BY BING HONG LOK
SINGAPORE- Singapore’s non-oil domestic exports rose 7.6 percent in February from the same month a year earlier, government data showed on Monday, boosted by a growth in both electronics and non-electronics sales.
The increase compared with a Reuters poll forecast of a rise of 8.7 percent and followed a 2.1 percent fall in January.
Details of the month-on-month seasonally adjusted change in exports were not included in Enterprise Singapore’s statement.
Shipments to the US, Taiwan, South Korea, Malaysia and the European Union increased in annual terms in February, while exports to China, Hong Kong and Indonesia declined.
Singapore’s economy grew faster than expected into the end of 2024 but the government maintained its forecast for slower growth this year and warned of some risks from global trade frictions.
The city-state’s economy grew 5.0 percent in the fourth quarter from a year earlier, higher than both an official advance estimate of 4.3 percent and economists’ forecast of 4.7 percent growth.
Full-year growth accelerated to 4.4 percent in 2024 from a revised 1.8 percent in 2023.
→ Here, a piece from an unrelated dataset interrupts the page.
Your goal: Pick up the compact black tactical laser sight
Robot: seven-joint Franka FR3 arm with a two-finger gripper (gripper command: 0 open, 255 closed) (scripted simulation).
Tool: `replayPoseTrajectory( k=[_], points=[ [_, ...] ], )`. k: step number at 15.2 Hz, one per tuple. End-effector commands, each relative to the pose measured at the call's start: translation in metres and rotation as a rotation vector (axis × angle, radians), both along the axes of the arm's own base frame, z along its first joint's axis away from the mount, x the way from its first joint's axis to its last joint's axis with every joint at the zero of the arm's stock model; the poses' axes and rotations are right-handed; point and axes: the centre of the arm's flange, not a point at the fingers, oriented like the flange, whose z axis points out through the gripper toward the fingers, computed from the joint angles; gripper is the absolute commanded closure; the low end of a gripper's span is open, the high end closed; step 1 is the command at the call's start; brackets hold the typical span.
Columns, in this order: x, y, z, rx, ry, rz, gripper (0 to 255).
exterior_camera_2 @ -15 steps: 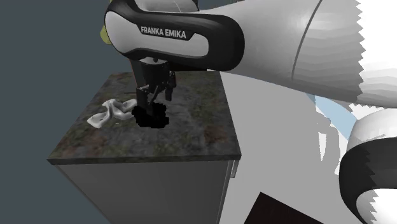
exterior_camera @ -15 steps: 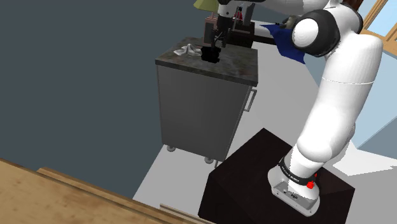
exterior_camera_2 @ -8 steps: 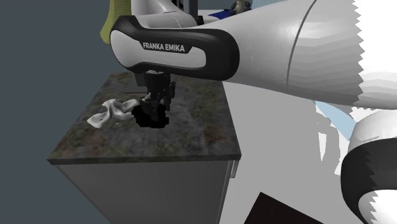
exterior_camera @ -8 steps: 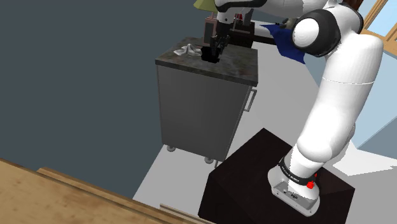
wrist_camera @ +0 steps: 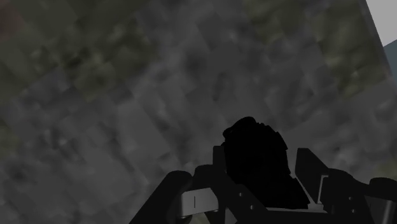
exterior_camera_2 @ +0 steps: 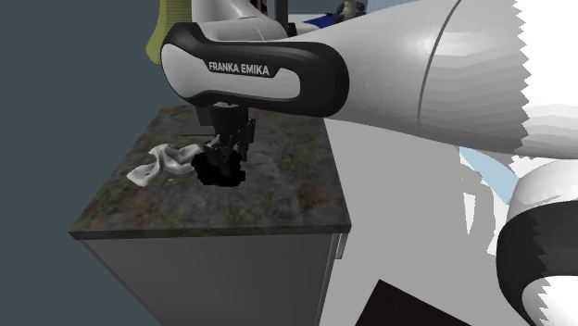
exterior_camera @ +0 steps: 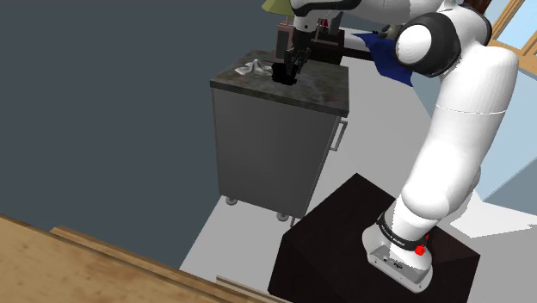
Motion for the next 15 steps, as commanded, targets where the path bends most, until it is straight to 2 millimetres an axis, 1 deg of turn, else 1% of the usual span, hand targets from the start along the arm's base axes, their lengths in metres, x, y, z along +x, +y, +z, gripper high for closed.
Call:
replayPoseTrajectory(
  k=[1, 15],
  points=[
    [0.000, 0.001, -0.001, 0.001, 0.003, 0.000, 255],
    [0.000, 0.001, 0.073, 0.001, 0.003, 0.000, 255]
  ],
)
The trade ministry maintained its gross domestic product growth forecast for 2025 at 1.0 percent to 3.0 percent, and said the external demand outlook for 2025 remained broadly unchanged, although there were risks.
The trade ministry’s chief economist told a press conference that while Singapore was not a target of US tariffs, there could be more significant indirect impacts.
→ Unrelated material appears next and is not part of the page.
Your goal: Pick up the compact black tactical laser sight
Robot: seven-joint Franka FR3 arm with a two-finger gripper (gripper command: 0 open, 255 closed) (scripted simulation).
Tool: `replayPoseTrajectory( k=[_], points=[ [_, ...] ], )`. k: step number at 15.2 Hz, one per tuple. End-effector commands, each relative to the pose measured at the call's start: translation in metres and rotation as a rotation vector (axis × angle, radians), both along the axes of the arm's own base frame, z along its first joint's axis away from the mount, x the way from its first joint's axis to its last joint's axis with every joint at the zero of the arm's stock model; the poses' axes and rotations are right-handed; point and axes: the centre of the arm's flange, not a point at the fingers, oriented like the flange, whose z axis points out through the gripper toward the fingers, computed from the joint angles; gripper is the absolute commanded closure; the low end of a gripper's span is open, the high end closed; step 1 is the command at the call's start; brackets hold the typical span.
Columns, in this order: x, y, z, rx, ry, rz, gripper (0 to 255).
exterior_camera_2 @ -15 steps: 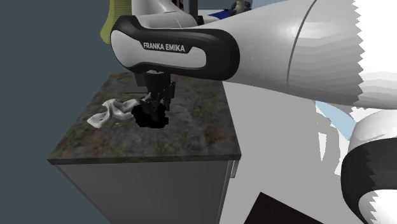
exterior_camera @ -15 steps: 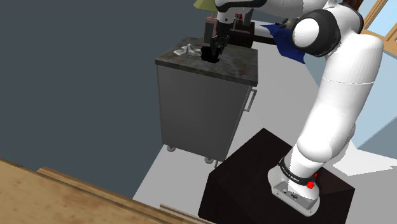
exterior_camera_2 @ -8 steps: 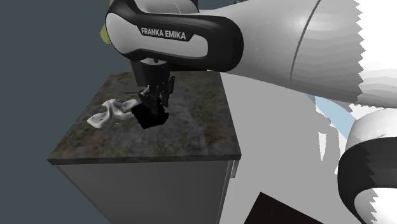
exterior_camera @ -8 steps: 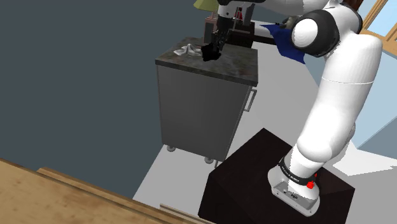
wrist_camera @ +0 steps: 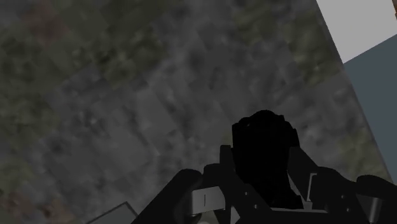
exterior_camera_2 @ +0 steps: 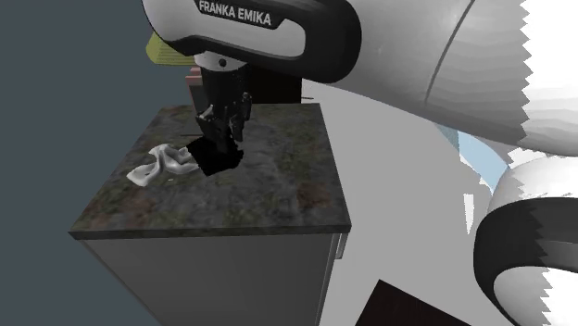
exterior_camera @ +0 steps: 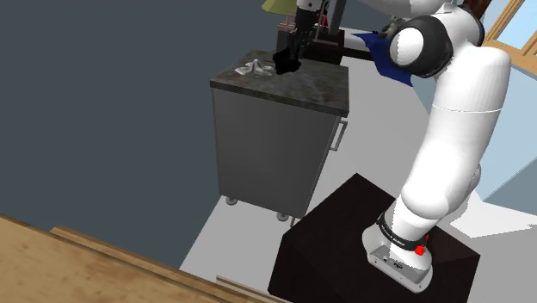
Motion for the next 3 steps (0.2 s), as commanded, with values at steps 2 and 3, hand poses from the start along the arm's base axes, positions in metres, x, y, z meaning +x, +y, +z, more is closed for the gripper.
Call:
replayPoseTrajectory(
  k=[2, 3],
  points=[
    [0.0010, 0.0001, 0.0122, 0.000, 0.000, 0.000, 255],
    [0.0010, 0.0001, 0.0122, 0.000, 0.000, 0.000, 255]
  ],
)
Last month, the Monetary Authority of Singapore loosened policy settings, saying it expected inflation and growth to be slower than initially forecast for this year.
Annual core inflation eased to a three-year low of 1.8 percent in December.
At its January policy review, the central bank said GDP was expected to grow “at a slower pace” of 1 percent to 3 percent in 2025, and reduced its core inflation forecast for this year to 1.0 percent to 2.0 percent from 1.5 percent to 2.5 percent previously.